◆ What is required
Search each line below for the word "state" and list those that contain it.
--
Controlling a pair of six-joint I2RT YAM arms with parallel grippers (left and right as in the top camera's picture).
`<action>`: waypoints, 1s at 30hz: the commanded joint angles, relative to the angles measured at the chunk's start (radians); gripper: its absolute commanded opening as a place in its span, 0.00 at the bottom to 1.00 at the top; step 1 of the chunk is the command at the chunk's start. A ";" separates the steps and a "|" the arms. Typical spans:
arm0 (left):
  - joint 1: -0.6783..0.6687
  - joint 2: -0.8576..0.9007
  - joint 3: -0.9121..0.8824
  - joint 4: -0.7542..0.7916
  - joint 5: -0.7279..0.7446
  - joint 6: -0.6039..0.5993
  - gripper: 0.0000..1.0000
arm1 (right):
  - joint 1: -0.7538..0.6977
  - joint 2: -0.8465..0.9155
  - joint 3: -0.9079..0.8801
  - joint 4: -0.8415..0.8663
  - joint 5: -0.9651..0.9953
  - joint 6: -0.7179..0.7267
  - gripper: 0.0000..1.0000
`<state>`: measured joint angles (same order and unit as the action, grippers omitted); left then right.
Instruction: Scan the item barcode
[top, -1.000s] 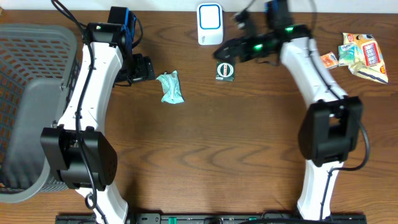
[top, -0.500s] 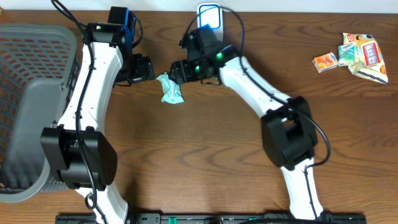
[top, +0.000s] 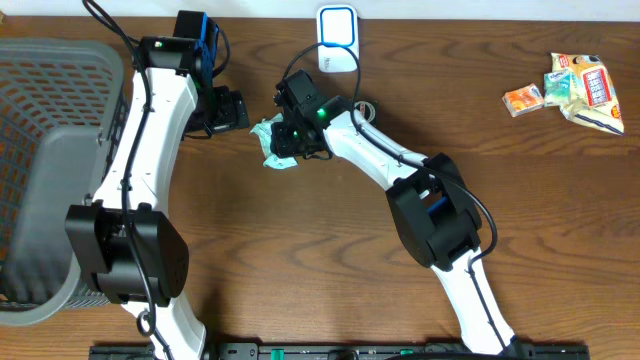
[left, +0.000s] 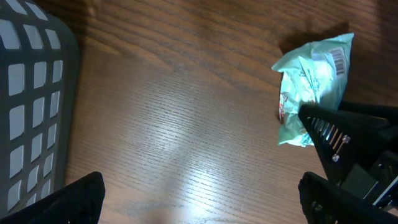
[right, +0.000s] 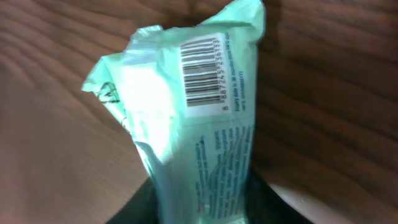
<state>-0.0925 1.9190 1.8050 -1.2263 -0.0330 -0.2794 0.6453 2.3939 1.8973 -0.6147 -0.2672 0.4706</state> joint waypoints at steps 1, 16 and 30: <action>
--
◆ Response for this exercise
`<state>`: measured joint angles (same order and unit as the action, grippers omitted); left then right.
<state>-0.0925 1.9190 1.8050 -1.2263 -0.0330 -0.2794 0.6453 2.3939 1.8973 -0.6147 -0.2672 0.4706</state> joint waypoints at steps 1, 16 and 30: <action>

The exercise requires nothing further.